- **What needs to be done**
Pick out the lines below that include the string "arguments".

[Stored records]
■ ■ ■

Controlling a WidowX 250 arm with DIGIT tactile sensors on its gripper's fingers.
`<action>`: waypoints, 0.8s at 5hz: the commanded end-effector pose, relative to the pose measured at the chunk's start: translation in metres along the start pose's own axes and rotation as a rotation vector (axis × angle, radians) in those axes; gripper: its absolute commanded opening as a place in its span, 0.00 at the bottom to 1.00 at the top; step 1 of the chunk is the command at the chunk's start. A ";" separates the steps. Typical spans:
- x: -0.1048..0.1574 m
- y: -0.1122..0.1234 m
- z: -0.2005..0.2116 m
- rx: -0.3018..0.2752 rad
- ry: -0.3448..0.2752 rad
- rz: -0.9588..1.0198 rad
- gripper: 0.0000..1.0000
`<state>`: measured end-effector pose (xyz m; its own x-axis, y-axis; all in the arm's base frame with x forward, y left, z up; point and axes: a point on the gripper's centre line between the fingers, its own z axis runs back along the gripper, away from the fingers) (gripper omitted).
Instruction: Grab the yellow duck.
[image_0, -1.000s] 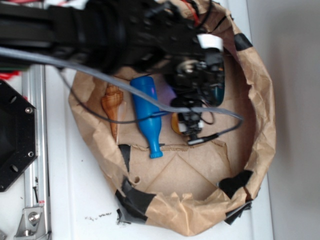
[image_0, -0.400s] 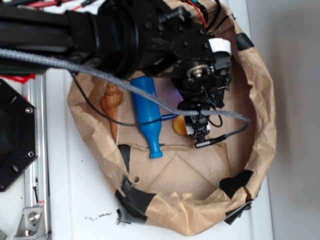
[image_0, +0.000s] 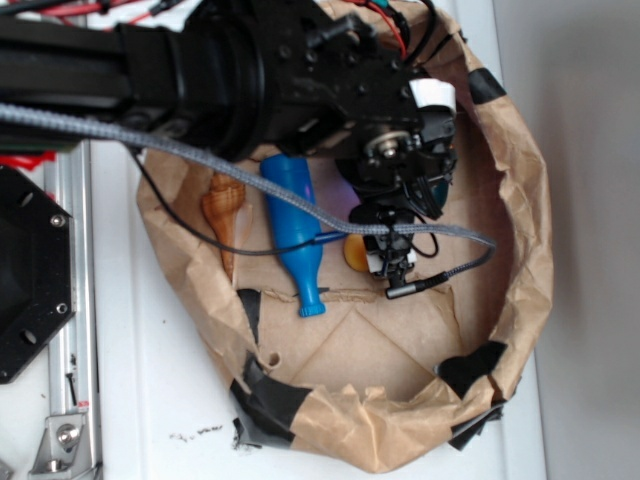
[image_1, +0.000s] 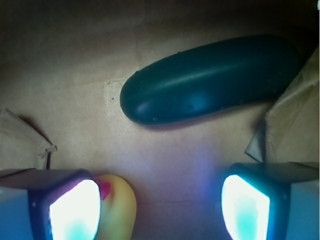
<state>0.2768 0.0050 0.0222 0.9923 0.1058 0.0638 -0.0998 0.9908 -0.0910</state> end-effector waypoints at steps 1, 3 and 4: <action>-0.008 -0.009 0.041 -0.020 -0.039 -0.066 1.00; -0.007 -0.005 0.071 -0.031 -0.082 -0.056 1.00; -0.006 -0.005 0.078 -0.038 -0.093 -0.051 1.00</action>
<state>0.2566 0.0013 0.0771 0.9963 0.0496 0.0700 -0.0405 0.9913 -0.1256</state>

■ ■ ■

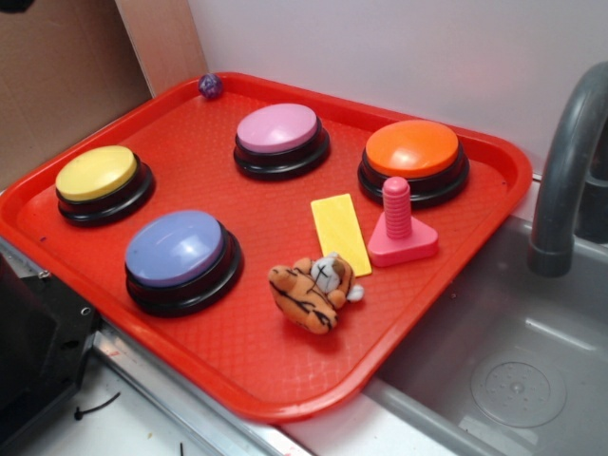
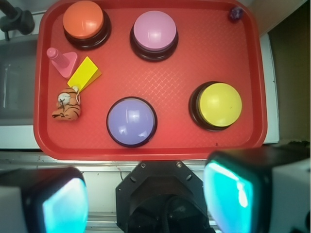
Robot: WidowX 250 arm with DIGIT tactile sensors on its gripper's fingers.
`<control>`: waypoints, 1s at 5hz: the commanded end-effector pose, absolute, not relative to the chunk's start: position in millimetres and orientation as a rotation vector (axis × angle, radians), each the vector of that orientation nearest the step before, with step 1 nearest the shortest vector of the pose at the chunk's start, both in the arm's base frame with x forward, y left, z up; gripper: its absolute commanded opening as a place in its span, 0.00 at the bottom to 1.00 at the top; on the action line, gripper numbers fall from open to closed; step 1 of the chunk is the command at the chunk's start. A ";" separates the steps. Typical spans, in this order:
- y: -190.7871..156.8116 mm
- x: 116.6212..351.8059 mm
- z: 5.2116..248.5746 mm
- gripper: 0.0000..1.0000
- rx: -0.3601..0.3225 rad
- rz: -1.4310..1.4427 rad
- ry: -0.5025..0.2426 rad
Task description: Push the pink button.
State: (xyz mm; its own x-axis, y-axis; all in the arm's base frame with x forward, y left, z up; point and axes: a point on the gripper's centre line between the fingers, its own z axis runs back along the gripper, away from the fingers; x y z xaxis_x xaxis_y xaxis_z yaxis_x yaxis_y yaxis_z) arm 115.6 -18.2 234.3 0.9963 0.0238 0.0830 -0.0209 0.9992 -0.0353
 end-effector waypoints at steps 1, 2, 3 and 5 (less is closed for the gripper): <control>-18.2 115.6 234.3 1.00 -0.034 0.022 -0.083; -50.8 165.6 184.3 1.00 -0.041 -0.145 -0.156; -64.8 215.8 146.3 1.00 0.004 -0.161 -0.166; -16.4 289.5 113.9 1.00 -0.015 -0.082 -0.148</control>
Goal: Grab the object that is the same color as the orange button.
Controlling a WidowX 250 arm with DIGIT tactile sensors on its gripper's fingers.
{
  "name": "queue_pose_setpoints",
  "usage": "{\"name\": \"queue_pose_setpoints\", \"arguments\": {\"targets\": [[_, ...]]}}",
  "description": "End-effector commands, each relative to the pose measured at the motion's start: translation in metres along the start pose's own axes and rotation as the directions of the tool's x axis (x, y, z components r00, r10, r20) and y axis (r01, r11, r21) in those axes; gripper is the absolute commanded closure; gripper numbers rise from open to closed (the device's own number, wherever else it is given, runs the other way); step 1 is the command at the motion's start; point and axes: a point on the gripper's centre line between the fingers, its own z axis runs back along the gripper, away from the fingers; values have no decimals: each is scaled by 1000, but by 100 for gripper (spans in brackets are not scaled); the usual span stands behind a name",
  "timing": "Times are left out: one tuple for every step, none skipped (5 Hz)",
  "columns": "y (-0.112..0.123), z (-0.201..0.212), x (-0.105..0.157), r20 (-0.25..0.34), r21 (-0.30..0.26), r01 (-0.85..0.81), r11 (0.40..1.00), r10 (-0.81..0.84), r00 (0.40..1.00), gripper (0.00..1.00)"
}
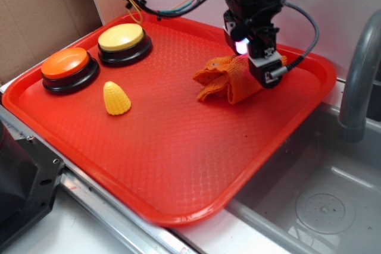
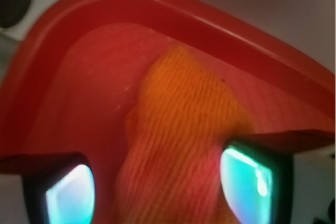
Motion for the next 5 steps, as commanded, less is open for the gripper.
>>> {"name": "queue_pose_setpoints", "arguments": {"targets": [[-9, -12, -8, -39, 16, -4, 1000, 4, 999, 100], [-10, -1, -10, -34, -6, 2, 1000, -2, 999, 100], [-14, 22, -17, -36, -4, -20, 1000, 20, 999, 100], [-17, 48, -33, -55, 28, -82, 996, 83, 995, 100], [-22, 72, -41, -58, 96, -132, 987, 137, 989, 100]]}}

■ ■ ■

- **Written response**
  "usage": "{\"name\": \"queue_pose_setpoints\", \"arguments\": {\"targets\": [[_, ...]]}}",
>>> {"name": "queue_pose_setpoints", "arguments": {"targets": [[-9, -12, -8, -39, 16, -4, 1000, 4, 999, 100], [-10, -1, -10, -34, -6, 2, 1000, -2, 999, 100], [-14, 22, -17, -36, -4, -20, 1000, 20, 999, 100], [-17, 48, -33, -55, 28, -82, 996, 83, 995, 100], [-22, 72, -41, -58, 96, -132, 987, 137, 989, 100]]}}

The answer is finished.